Six police officers on trial for murdering three friends from Moruga in 2011 have declined to testify in their own defence.
Sgt Khemraj Sahadeo and PCs Renaldo Reviero, Glenn Singh, Roger Nicholas, Safraz Juman, Antonio Ramadin were called upon by High Court Judge Carla Brown-Antoine to indicate after the State closed its case against them, yesterday morning.
Asked individually, each of the officers stated that they had received advice from their attorneys to remain silent in the case.
However, only Ramadin indicated that he would be calling defence witnesses.
After the process was completed, Cpl Sterling Lee was called into the witness box to testify.
Lee, who is assigned to St Clair Police Station, claimed that earlier this year, WPC Nicole Clement, who was initially charged alongside the officers before being made a State witness, submitted two statements that he delivered to the Office of the Director of Public Prosecutions (DPP).
In one statement, which was referred to by the officers’ lawyer Israel Khan, SC, as he sought to question Clement, earlier this week, Clement essentially recanted her previous claims which implicated her former colleagues for the triple murder.
She claimed to be the “mastermind” as she contended that she threatened her colleagues into executing two of the friends, who allegedly survived the initial shooting on the car they were driving in.
In the other statement, Clement indicated that she was no longer willing to testify against her former colleagues as initially agreed under her plea agreement with the DPP’s Office.
Clement completed her participation in the trial on Thursday.

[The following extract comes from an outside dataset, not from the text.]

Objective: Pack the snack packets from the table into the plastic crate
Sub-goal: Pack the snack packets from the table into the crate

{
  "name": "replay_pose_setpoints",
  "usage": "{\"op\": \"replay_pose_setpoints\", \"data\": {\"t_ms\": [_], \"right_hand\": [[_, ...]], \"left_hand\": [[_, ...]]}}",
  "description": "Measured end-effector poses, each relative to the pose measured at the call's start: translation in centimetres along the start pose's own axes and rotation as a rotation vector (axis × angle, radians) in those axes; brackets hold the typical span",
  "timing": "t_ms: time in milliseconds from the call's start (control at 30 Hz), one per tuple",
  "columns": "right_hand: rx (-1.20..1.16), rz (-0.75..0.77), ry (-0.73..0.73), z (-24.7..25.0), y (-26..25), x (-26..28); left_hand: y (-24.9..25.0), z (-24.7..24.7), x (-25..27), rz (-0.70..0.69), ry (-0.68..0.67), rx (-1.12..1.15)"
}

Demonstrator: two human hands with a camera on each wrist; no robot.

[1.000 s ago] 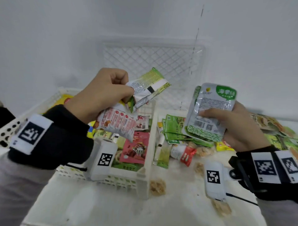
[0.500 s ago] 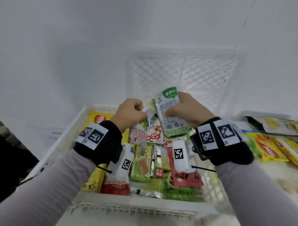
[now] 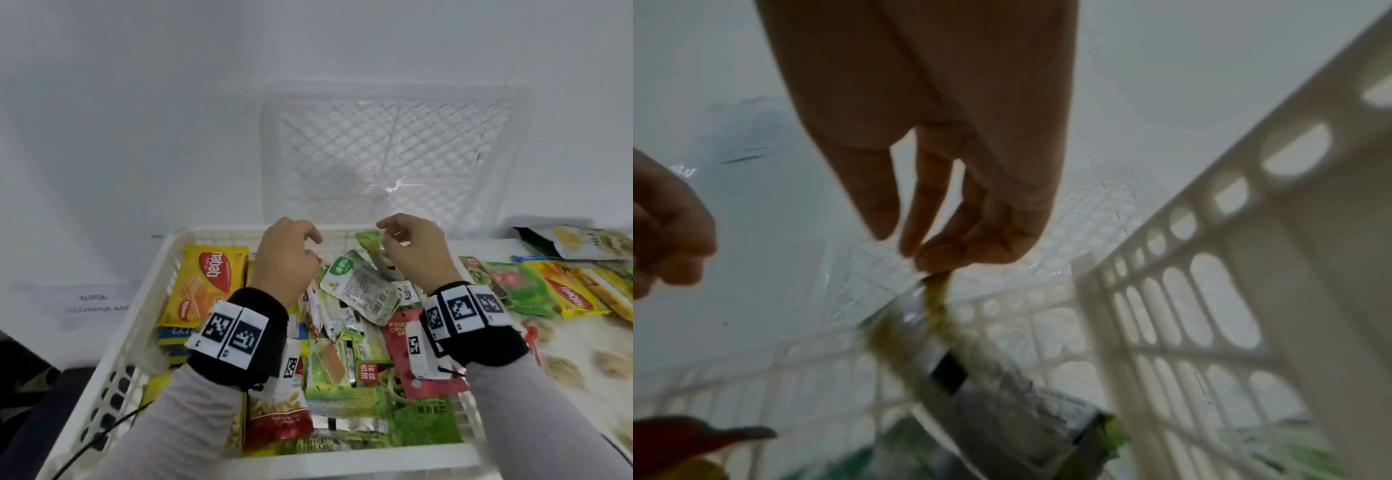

On Monday, she was deemed a hostile witness after she refused to testify due to alleged “safety and security concerns”.
Clement’s testimony during the preliminary inquiry of the case, in which she claimed that two of the friends survived the initial barrage of gunshots on their vehicle but were executed at a second location, was read to the jury.
She was then questioned about her previous testimony by lead prosecutor Gilbert Peterson, SC, and the group’s defence attorneys Israel Khan, SC, and Ulric Skerritt.
The process was more of a monologue than an interrogation as Clement sat silently with her hands crossed in front of her for several hours each day as she declined to answer any of their questions.
In her previous testimony, Clement claimed that hours, before Abigail Johnson, Kerron Eccles, and Alana Duncan were shot and killed on July 22, 2011, one of her colleagues, received instructions to detain Duncan’s common-law husband Shumba James, who was wanted for several murders.
She admitted that she and her colleagues opened fire on the car James was known to have used as it drove past the corner of Rochard Douglas Road and Gunness Trace in Barrackpore.
James, who testified earlier in the trial, narrowly escaped as he opted to travel with two friends in a separate car while the trio followed behind in his.
Clement claimed that Eccles and one of the women survived the initial volley of gunshots.
She claimed that her colleagues took the duo to a dirt track off the M2 Ring Road in Woodland where they were executed.
She admitted that after the shooting, she and her colleagues were placed on seven days’ leave.
She claimed that during the period, she and her colleagues had several clandestine meetings during which they sought to ensure that their individual reports on the shooting were consistent.
During the hearing, yesterday, prosecutors tendered the preliminary inquiry testimony of Andrel Richards, who was in the car with James.
The jury was not informed of the reason why Richards did not attend court to testify.
Prosecutors also tendered the evidence of a scientific officer from the Forensic Science Centre, who was tasked with testing a glove that was recovered by investigators.
The officer claimed that samples taken from the glove were insufficient for DNA testing.
The officers are also represented by Arissa Maharaj. The State is also being represented by Elaine Greene, Giselle Ferguson-Heller and Katiesha Ambrose-Persadsingh.